Il problema non sembra di facile risoluzione. Chi ha ospitato le partite ne è diventato consapevole e attende che anche chi si appresterà a debuttare in casa e aprire, quindi, lo stadio ai propri tifosi.
Il ritorno dei tifosi negli stadi è stato accolto, giustamente, con grande entusiasmo da giocatori e allenatori, ma le testimonianze, riportate dal Corriere della Sera, che sono arrivate un po’ da tutti i campi hanno certificato come la stragrande maggioranza del pubblico non abbia rispettato le regole di distanziamento né indossato la mascherina durante le partita.

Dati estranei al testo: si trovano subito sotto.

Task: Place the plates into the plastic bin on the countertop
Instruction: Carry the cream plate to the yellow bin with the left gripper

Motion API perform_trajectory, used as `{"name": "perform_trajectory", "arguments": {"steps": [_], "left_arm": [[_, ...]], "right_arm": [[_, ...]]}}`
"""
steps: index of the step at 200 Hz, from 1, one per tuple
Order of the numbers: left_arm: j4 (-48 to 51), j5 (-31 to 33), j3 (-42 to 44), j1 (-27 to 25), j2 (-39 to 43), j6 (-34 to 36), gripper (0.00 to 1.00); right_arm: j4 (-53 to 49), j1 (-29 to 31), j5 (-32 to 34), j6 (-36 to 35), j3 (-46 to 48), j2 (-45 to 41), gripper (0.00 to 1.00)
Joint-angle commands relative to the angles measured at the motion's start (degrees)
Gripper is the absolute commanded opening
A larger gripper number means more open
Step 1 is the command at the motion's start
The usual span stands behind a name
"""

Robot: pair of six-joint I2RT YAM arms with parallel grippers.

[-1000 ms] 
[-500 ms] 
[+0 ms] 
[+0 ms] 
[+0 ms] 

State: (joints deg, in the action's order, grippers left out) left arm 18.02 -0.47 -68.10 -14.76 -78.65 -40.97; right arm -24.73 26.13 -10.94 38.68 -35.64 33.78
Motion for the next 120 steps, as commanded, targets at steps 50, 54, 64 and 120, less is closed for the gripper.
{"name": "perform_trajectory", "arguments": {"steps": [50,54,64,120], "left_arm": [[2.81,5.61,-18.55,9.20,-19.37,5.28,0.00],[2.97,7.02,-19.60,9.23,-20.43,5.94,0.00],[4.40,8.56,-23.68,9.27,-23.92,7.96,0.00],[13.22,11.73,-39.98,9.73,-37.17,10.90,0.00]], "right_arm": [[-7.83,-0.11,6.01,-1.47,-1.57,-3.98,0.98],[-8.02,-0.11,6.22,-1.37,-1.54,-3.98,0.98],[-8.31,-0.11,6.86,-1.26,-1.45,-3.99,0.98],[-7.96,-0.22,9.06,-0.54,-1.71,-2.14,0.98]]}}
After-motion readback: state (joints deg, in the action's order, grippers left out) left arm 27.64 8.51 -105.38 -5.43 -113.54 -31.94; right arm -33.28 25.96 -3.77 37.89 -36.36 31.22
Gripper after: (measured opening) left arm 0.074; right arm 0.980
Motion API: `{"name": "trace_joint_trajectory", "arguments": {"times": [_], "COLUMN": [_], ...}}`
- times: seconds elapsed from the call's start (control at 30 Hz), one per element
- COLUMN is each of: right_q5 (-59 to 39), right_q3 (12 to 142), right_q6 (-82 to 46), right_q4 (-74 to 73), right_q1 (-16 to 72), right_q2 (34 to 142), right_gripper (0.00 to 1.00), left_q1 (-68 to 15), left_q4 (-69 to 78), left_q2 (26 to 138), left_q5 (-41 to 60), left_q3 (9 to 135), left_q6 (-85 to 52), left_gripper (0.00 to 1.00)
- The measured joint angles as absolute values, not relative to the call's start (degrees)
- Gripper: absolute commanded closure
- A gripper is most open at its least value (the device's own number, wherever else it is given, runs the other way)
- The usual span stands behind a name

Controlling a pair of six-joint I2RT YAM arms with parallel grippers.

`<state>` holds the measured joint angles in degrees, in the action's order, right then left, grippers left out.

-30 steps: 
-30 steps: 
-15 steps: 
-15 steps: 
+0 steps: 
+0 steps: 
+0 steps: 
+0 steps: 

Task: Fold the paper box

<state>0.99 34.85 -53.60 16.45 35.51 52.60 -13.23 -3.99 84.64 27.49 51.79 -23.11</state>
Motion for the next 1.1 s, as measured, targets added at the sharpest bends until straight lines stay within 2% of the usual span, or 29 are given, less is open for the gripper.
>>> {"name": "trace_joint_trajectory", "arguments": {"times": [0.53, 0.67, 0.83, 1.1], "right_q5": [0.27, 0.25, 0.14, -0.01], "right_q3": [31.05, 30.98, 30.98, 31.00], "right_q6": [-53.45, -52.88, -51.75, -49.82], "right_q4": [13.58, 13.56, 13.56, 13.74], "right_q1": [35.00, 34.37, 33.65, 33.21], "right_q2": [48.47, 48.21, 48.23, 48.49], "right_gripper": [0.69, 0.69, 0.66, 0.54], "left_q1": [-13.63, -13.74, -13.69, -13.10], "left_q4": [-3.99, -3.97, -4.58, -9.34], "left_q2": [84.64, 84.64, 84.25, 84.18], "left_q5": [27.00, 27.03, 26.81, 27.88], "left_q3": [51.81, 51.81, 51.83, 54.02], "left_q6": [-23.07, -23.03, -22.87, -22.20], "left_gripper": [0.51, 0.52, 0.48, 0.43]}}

È un problema che crea imbarazzo ai club, perché fa passare il messaggio che il calcio sia considerato zona franca. Imbarazzo acuito anche dal fatto che, invece, ai concerti si debba stare seduti e con la mascherina senza neanche la possibilità di alzarsi sul proprio posto. Come era successo con i festeggiamenti nelle piazze per il campionato europeo vinto dall’Italia. Il calcio, per quanto sia spinto dalla forza popolare, non può essere l’eccezione mentre altri settori continuano a rimanere a terra per via delle normative giustissime ma che, proprio essendo giuste, devono essere rispettate da tutti. Il pensiero di tutte le società di calcio è unanime: “Noi mettiamo gli steward, ma non possono certo sostituire le forze dell’ordine“.
Domenica sera all’Olimpico per Roma-Fiorentina erano in servizio 500 steward, un numero considerato più che congruo rispetto ai 28mila spettatori presenti sugli spalti ma l’ipotesi di aumentare la sicurezza siamo sicuri possa essere la soluzione o comunque essere efficace per rimediare al problema?
Stesso discorso per i 1.500 tifosi della Lazio che sono andati in trasferta ad Empoli. Anche in questo caso il numero degli steward era congruo ma non si è riusciti a far sì che tutti osservassero il regolamento dentro lo stadio. I club fanno notare che chi rispetta le regola fuori dallo stadio lo farà anche all’interno, chi non le rispetta continuerà a trasgredire. È un problema di senso civico dei tifosi/cittadini e non può essere risolto dalla Roma o dalla Lazio.
Caos ai tornelli e la difficoltà per le forze dell’ordine di gestire la situazione già prima che ai tifosi sia concesso di entrare allo stadio. Qualcuno resta fuori perché non munito di Green Pass oppure chi lo ha stampato ma nello zaino il foglio si è sgualcito e la macchinetta non brilla di luce verde. Su Il Mattino, il racconto dei 18 mila tifosi azzurri pronti a tornare allo stadio Maradona è incontenibile e viene così impensabile fare i controlli uno ad uno. Poi all’interno dello stadio tutti ammucchiati in Curva B ad intonare cori verso il loro capitano, Insigne.
La situazione vissuta a Roma e Napoli è stata vissuta anche in tutti gli altri campi e occorre al più presto capire come arrestare il rischio di contagio. La voglia di tornare alla normalità è comprensibile, la voglia di abbracciarsi ai goal dei propri beniamini e di soffrire quando la squadra si trova in difficoltà è parte dell’esperienza allo stadio ma bisogna essere consapevoli che il rischio di contagio c’è e se, per tutti i settori, è stato imposto un regolamento non uno, ma più motivi ci saranno.